→ **AIM OF THE TASK**
Write out, word for word, every line in the data below from the one containing "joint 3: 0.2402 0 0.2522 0" to the one containing "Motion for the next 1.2", both of them included.

━━━━

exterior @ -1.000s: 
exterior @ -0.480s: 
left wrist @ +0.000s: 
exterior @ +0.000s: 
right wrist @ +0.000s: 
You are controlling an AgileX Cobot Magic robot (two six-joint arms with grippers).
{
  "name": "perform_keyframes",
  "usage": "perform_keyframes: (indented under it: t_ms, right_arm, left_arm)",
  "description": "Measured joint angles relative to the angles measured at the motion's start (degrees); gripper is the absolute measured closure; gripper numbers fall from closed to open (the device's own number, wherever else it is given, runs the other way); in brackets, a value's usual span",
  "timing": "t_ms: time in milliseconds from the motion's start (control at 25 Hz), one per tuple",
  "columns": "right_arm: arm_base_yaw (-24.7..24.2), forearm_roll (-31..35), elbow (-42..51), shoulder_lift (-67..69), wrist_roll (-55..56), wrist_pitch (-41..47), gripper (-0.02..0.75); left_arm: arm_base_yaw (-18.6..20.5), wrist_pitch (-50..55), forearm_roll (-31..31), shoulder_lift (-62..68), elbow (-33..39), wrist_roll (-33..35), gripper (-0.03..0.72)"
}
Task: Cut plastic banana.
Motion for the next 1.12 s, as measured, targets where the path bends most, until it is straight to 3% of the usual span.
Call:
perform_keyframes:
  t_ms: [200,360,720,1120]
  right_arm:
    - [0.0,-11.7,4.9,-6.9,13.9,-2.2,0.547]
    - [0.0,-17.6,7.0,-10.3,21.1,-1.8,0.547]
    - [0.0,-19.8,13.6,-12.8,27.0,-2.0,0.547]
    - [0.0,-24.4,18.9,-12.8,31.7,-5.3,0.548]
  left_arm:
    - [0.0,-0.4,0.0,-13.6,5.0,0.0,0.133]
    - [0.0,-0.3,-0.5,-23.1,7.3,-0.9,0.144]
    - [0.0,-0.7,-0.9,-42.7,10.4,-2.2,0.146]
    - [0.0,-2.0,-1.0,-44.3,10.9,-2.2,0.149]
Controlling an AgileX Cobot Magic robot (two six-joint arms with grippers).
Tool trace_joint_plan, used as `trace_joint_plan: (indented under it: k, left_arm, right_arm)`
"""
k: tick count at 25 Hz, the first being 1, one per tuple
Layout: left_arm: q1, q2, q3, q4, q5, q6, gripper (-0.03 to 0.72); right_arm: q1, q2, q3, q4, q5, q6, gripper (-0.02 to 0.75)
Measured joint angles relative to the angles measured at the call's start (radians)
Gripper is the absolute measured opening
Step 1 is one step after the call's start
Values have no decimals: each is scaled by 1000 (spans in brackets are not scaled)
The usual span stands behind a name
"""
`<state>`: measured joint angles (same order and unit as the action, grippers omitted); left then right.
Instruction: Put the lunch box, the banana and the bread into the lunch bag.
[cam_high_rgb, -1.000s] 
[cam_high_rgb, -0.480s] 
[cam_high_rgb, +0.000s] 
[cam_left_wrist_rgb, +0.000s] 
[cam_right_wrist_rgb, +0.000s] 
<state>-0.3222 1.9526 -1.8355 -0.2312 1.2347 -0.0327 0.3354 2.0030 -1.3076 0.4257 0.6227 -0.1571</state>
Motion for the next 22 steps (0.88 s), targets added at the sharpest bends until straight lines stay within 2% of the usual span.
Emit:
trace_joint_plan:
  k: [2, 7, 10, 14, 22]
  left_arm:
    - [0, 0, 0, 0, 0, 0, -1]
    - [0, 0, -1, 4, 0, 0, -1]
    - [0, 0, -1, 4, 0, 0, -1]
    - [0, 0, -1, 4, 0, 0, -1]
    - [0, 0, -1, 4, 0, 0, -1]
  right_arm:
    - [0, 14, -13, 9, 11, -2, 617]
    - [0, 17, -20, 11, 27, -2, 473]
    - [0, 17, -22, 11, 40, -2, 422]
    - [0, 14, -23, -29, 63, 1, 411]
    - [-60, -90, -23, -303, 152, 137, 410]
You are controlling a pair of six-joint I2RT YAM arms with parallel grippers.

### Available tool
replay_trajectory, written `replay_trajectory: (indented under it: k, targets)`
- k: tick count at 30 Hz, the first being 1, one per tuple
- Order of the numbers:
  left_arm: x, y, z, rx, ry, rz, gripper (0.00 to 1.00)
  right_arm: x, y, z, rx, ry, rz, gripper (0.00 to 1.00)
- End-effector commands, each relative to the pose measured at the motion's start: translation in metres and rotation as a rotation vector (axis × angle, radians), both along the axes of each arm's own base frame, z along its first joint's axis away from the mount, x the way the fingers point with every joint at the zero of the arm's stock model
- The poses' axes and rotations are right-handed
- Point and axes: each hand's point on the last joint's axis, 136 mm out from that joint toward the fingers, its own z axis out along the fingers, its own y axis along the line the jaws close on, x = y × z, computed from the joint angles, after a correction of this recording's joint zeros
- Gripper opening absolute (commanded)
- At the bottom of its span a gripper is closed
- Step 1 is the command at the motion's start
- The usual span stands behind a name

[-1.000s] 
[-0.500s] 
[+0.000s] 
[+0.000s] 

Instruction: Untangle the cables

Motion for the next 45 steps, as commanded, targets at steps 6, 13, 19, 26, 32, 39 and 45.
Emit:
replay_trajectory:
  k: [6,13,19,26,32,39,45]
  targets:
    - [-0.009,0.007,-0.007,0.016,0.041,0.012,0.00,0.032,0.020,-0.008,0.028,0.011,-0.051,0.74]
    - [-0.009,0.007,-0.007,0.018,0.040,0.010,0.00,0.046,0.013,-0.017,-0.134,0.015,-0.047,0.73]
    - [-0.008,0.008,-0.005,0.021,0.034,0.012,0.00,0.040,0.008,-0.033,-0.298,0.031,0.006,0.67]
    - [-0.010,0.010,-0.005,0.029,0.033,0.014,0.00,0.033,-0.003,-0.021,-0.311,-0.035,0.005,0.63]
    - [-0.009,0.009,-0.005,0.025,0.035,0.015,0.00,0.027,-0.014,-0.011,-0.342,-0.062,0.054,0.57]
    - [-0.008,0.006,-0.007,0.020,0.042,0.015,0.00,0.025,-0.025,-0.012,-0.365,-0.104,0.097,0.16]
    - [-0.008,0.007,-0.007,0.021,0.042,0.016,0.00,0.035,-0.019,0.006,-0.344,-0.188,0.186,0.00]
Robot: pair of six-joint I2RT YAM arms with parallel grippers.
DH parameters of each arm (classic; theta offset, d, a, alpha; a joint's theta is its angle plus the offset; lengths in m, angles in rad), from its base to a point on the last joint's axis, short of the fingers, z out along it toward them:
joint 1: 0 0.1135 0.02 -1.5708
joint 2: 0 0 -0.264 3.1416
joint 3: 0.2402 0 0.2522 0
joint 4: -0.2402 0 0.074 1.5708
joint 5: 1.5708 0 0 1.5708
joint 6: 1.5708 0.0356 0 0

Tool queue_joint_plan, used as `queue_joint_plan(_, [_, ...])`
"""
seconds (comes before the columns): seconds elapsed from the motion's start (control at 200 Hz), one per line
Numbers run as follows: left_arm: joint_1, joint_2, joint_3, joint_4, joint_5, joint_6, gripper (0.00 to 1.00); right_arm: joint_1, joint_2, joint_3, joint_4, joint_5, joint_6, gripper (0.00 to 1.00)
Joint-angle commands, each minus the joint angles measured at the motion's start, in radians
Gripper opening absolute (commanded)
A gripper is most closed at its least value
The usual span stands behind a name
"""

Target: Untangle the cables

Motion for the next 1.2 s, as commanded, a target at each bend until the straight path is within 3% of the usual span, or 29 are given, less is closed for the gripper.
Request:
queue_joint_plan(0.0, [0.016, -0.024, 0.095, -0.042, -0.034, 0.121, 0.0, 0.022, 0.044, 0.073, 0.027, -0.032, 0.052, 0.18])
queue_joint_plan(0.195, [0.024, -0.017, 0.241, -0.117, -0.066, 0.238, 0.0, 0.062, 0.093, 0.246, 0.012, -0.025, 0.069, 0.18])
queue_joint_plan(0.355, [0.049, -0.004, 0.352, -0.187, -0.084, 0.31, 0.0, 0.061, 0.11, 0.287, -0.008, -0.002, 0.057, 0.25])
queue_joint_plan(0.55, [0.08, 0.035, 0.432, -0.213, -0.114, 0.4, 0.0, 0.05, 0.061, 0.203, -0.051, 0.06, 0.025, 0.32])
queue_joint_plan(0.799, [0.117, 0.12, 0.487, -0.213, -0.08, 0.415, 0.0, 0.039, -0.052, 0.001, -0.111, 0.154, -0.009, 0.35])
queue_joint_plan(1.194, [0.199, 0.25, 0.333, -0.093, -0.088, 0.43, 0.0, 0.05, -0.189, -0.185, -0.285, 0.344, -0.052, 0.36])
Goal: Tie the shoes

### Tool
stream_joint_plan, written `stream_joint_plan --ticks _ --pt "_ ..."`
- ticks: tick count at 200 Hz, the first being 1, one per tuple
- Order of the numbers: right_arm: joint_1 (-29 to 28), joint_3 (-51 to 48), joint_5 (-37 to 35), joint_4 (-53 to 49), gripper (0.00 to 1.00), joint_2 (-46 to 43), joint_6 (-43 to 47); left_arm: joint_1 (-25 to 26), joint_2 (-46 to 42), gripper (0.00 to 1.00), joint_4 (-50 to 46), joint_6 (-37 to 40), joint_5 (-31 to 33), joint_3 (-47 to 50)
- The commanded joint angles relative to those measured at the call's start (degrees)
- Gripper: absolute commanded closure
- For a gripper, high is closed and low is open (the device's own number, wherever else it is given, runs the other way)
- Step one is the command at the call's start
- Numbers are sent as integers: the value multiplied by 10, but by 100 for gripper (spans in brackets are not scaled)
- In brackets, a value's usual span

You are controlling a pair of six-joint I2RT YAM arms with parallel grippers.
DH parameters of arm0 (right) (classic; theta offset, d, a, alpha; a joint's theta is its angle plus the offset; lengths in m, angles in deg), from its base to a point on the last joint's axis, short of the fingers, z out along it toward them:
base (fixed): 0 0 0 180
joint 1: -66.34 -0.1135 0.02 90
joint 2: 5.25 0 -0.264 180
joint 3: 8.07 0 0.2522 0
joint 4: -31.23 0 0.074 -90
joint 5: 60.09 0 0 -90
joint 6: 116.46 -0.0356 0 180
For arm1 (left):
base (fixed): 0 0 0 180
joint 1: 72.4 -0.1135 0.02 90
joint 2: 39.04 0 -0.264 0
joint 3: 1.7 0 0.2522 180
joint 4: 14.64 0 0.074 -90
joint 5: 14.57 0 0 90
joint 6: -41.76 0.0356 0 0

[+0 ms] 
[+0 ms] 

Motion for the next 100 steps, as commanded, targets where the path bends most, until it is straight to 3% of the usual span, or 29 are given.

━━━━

→ **RESULT**
joint 3: 0.2402 0 0.2522 0
joint 4: -0.2402 0 0.074 1.5708
joint 5: 1.5708 0 0 1.5708
joint 6: 1.5708 0.0356 0 0

Tool queue_joint_plan, used as `queue_joint_plan(_, [_, ...])`
"""
seconds (comes before the columns): seconds elapsed from the motion's start (control at 200 Hz), one per line
Numbers run as follows: left_arm: joint_1, joint_2, joint_3, joint_4, joint_5, joint_6, gripper (0.00 to 1.00); right_arm: joint_1, joint_2, joint_3, joint_4, joint_5, joint_6, gripper (0.00 to 1.00)
Joint-angle commands, each minus the joint angles measured at the motion's start, in radians
Gripper opening absolute (commanded)
A gripper is most closed at its least value
The usual span stands behind a name
"""

Target: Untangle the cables

Motion for the next 1.2 s, as commanded, a target at each bend until the straight path is within 3% of the usual span, or 29 are given, less is closed for the gripper.

The output is done.